Dynamic Filtering of Time-Varying Sparse Signals
Wednesday, April 25, 2018 - 3:30pm - 4:00pm
Tracking time-varying signals is an important part of forecasting in complex time-series data. Recently, signal processing techniques have been developed to improve tracking performance when the signal of interest is known a-priori to be sparse. In this talk we will review a collection of related algorithms we have developed for dynamic filtering of time-varying sparse signals. The foundations of this work are based on two algorithms that leverage efficient L1 optimization methods. The first is a simple algorithm (BPDN-DF) that works well when the system dynamics are known exactly and where analytic guarantees are available.

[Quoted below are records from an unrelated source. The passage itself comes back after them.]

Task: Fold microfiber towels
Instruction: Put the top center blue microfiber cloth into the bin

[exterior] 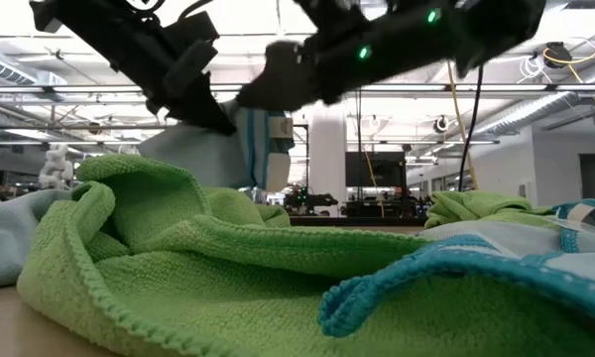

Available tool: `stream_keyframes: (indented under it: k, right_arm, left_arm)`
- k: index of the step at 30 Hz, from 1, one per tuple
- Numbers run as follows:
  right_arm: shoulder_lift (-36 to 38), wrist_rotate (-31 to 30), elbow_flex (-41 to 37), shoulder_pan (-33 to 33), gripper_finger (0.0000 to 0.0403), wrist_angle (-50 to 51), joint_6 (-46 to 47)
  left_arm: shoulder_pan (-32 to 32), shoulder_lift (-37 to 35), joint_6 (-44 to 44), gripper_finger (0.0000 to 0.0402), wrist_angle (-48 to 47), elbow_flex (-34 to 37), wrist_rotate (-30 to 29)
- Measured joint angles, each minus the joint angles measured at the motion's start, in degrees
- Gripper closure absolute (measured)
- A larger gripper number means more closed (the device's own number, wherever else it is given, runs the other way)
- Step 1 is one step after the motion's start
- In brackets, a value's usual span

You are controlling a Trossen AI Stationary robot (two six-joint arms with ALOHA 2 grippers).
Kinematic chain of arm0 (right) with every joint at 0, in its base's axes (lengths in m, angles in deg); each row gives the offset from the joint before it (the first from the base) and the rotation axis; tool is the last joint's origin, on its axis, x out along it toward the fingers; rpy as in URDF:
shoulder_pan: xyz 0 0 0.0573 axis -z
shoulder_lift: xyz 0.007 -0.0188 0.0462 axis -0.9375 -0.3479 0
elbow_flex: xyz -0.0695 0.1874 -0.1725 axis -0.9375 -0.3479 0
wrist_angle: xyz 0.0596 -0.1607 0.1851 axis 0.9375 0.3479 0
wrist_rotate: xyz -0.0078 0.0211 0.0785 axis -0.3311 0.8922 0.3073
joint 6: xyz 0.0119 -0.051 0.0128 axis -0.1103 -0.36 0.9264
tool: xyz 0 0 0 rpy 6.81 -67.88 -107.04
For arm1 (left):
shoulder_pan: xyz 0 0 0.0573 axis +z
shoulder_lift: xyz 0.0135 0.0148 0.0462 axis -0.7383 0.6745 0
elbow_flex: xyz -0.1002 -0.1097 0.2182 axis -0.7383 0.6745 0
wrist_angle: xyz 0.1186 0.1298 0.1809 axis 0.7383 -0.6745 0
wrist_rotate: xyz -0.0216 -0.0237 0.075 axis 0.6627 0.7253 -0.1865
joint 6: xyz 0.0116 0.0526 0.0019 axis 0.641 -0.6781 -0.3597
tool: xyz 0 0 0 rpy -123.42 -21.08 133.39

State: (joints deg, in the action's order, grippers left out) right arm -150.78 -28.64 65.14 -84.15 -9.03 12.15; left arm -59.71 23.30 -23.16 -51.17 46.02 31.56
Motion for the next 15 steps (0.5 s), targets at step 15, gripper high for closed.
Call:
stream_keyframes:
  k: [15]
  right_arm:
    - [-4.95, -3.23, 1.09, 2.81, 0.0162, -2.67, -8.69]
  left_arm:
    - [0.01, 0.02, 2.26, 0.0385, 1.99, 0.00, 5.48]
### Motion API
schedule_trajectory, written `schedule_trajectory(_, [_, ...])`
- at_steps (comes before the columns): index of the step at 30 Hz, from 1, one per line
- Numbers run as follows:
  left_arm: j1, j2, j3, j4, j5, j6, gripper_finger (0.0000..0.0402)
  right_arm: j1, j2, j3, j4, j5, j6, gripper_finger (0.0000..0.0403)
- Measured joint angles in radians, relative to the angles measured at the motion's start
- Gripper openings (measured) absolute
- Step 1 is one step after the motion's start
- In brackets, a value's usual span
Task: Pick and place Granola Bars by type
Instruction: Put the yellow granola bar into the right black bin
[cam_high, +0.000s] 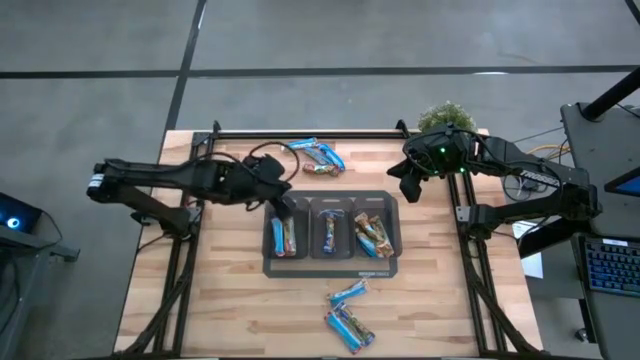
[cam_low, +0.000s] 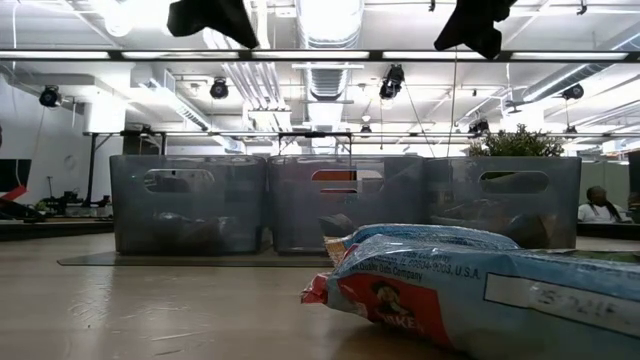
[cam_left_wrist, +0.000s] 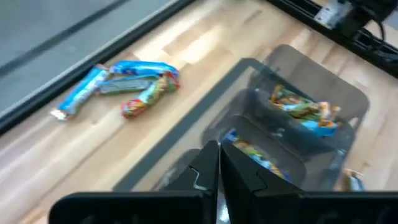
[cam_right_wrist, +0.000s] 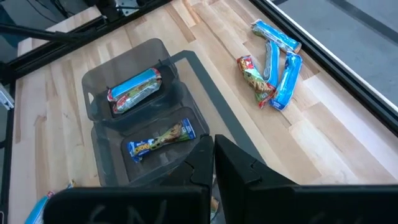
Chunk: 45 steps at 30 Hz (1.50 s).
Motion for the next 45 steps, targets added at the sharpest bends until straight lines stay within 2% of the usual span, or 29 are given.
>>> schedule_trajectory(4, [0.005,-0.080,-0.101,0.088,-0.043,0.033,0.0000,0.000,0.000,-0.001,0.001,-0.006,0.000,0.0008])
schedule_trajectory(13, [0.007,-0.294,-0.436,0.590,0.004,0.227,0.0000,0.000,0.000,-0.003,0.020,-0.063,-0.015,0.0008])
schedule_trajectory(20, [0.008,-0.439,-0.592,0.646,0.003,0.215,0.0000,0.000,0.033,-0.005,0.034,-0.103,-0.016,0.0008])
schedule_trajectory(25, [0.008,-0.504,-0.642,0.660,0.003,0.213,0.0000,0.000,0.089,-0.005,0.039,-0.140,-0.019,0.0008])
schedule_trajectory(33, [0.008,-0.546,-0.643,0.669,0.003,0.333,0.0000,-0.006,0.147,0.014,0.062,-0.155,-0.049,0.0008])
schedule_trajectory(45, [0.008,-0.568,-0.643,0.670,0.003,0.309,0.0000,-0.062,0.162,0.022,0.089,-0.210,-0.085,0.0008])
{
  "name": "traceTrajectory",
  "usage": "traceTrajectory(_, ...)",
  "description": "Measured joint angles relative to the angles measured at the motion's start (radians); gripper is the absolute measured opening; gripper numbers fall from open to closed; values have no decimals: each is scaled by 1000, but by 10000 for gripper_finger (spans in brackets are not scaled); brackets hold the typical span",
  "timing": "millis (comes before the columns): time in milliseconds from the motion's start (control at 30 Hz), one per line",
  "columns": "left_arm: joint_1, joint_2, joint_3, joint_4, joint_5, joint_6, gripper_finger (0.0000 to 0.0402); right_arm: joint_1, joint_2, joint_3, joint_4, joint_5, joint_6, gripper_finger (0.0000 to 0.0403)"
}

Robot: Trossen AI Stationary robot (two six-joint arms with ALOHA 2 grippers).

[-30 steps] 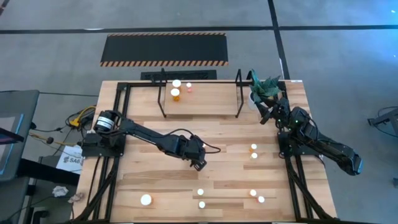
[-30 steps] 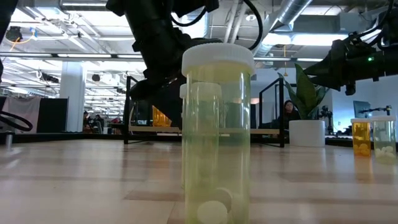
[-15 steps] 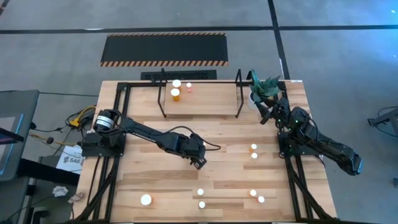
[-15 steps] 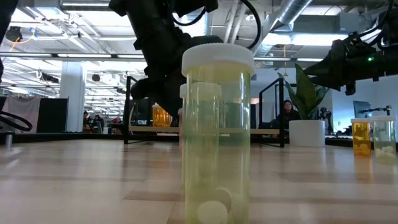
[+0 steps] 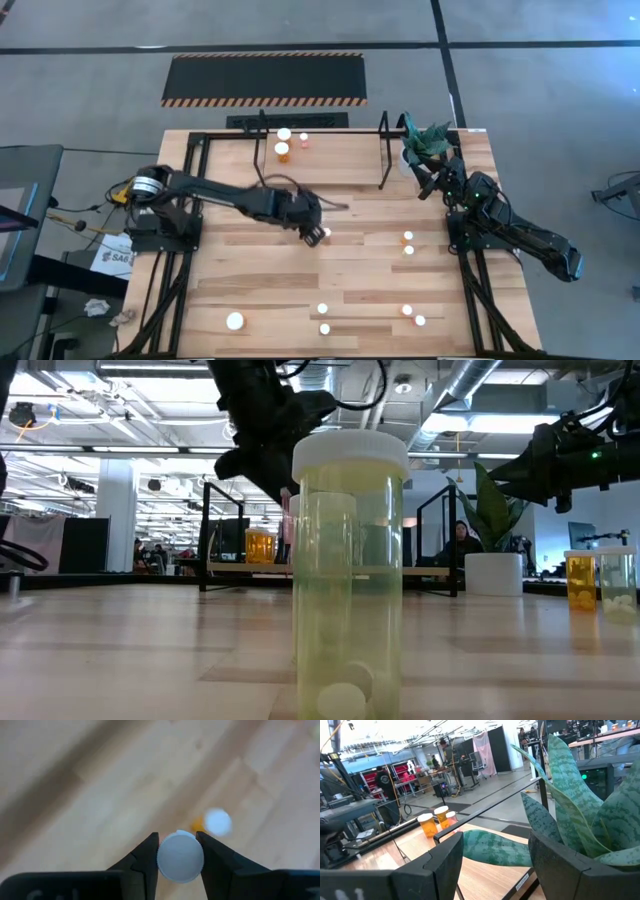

The second is a novel algorithm (RWL1-DF) that is more computationally complex than BPDN-DF but performs better in practice, especially in the case where the system dynamics model is inaccurate. Robustness to model inaccuracy is achieved by using a hierarchical probabilistic data model and propagating higher-order statistics from the previous estimate (akin to Kalman filtering) in the sparse inference process. Following this, we will examine extensions of these basic algorithms for specialized circumstances such as earth mover's distance regularization for ordered spaces and sparse bayesian learning adaptations for inverse problems with high coherence. We will demonstrate these algorithms on problems from image processing, computational imaging and neurophysiology data analysis.